As James Harner writes, “[G]ood annotations accurately and incisively—but not cryptically—distill the essence of works” and “focus the reader’s attention on major points” (28).
Harner, James. On Compiling an Annotated Bibliography. Modern Language Association of America, 2000.
An annotated bibliography is just your standard list of citations, but each source is followed by a paragraph (or more) of critical commentary (the annotation). Annotations must do more than provide a summary! You're basically justifying that source's place among your research. What are you getting out of the source? What's missing from it? Why is the author worth paying attention to?
Your annotation for each source could include:
For (a long, 2-paragraph) example,
Santino, Jack. “Halloween in America: Contemporary Customs and Performances.” Western Folklore, vol. 42, no. 1, 1983, pp. 1–20. JSTOR, www.jstor.org/stable/1499461.
Santino is a PhD folklorist and professor of popular culture, and one of the most prevalent authors of articles studying Halloween practices. In this article, he examines how people “decorate” both themselves and their homes, placing the practices in a historical context, particularly the supernatural creatures and motifs that are part of the holiday. Most of the article is dedicated to an overview of old practices of the ancient Celts and the harvest, with a focus on transformation: figures that do not fit into the Christian heaven-or-hell dichotomy neatly and people’s perception of nature and the wild. Santino connects this to modern times with the pilgrimage people make from the urban to the rural to select pumpkins, corn, and other harvest motifs to bring back to decorate their individual homes – individual ritual for public performance. He briefly compares Halloween to Christmas, another holiday which involves bringing a piece of nature into the home to be transformed: pumpkins into jack-o-lanterns, pine trees into decorated Christmas trees.

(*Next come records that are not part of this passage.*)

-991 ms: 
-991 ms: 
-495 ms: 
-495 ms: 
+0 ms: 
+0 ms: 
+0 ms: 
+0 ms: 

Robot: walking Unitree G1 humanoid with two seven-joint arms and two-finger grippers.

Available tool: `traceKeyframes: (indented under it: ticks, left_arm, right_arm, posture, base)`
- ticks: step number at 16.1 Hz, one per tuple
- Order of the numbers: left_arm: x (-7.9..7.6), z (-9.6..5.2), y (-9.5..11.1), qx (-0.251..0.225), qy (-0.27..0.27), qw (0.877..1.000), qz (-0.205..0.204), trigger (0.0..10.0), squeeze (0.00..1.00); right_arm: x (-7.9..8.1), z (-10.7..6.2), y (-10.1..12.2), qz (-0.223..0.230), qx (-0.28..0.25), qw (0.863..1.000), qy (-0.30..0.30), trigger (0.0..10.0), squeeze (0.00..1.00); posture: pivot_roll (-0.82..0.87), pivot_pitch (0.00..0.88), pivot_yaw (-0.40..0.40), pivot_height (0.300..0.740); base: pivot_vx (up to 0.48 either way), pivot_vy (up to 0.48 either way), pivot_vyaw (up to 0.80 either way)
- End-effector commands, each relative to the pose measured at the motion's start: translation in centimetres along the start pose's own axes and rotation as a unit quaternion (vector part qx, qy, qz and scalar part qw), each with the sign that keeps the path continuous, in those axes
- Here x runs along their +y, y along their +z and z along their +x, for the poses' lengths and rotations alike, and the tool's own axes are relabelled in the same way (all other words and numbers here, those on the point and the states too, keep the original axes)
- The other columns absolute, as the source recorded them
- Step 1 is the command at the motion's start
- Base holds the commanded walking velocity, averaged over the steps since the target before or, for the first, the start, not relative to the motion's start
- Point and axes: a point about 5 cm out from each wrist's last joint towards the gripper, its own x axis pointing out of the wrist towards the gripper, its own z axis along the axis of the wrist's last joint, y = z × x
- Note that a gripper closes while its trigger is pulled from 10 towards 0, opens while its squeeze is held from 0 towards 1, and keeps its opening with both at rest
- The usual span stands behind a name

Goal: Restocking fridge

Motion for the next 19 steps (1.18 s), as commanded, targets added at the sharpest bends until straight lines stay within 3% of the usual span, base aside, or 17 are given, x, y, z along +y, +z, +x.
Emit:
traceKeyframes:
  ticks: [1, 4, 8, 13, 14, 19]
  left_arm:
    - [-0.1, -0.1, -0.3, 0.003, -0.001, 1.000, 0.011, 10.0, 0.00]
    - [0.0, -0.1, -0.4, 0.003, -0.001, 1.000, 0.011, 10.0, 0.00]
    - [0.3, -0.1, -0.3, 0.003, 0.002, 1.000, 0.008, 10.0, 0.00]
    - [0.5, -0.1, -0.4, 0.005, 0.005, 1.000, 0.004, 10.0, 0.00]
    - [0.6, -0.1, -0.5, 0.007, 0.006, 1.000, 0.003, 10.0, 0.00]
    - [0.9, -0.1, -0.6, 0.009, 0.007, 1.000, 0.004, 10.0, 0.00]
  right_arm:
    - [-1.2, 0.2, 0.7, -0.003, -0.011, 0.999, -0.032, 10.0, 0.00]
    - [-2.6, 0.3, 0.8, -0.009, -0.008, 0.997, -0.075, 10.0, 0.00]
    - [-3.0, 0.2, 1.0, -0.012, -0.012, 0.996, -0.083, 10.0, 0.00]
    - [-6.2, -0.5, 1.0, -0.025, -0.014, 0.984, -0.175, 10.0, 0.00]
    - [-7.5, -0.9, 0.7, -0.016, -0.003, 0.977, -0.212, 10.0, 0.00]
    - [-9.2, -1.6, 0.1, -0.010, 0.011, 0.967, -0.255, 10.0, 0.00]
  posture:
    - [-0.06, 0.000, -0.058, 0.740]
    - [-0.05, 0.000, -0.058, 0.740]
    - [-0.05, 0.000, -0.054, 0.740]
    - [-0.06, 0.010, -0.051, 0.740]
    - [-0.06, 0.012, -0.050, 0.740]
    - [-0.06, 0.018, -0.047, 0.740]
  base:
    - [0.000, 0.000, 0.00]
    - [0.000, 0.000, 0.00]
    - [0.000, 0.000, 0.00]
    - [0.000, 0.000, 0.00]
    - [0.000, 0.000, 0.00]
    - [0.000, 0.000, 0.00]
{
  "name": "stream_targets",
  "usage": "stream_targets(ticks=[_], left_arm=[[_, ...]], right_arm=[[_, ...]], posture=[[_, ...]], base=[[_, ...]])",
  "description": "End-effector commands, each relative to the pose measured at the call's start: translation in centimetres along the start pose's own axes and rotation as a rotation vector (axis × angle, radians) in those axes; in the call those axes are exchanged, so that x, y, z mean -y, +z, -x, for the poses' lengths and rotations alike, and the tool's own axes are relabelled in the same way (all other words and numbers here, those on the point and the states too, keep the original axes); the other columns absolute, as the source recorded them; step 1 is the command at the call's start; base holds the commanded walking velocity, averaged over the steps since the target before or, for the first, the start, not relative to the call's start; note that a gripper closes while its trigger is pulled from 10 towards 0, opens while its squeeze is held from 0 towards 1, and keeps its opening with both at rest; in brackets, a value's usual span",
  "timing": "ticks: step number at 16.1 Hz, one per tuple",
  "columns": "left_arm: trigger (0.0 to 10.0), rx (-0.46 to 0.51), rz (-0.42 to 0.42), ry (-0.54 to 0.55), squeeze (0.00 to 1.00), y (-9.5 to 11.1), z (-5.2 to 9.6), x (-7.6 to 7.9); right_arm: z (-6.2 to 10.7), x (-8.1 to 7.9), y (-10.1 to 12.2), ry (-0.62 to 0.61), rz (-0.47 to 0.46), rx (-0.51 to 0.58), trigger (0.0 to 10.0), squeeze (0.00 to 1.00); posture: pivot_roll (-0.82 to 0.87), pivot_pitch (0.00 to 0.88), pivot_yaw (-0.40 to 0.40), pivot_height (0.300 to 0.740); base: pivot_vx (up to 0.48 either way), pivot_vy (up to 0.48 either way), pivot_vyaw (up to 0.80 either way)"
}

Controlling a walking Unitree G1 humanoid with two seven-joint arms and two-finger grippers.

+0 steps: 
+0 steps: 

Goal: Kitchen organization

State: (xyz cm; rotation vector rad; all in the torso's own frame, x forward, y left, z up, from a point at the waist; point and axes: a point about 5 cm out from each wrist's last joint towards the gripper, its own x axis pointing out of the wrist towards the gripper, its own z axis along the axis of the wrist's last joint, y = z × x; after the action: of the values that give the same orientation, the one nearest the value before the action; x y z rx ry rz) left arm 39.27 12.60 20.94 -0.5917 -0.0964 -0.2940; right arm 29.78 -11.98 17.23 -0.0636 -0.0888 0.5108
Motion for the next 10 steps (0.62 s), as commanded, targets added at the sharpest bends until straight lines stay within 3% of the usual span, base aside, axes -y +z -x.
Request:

This article does provide a useful overview of the development of the holiday into the form we know it today, particularly in the more distant periods of history, which gives valuable historical context to my examination and additional avenues of research thanks to its breadth of topics. However, it does seem unfocused at times, and there’s an uneven treatment of subjects. Much time is spent on mythology of faeries, Fomorians, the Christianization of the Celts, and wandering lanterns, but the adoption of the holiday in the United States from the 19th century Irish immigrants is left undetailed. There are also some seemingly out-of-place mentions of the commercialization (or lack thereof) of the holiday, which is outdated anyway, nearly 40 years after this article’s publication which have seen Halloween grow to a multi-billion-dollar industry.
An annotated bibliography is a works cited list, but each citation for your sources is followed by a paragraph of explanation and justification: why is this source one of your sources? What does it bring to your research?
You will summarize the relevant information you're getting from that source (but remember, this isn't your paper -- you are summarizing, not presenting all the information itself) as well as how this well help you in your research (by providing background information, by exploring a certain angle, by presenting a contrary idea...).
Creating an annotated bibliography is not simply an academic exercise. An annotated bibliography is a tool to help you summarize your source content and evaluate its place within your research. If a source satisfies your "usefulness" criteria, that source belongs on your annotated bibliography. This process begins the transition from reading sources to incorporating content (ideas, quotes, paraphrasing) into your work. It is time to "make sense" of the knowledge you have gained from your research. This knowledge is the foundation on which to build your own voice, explain your methodology, discuss your conclusions, make and report on your new knowledge.
Of course, evaluation of sources goes beyond "usefulness" to the other elements of authority, credibility, currency, and purpose.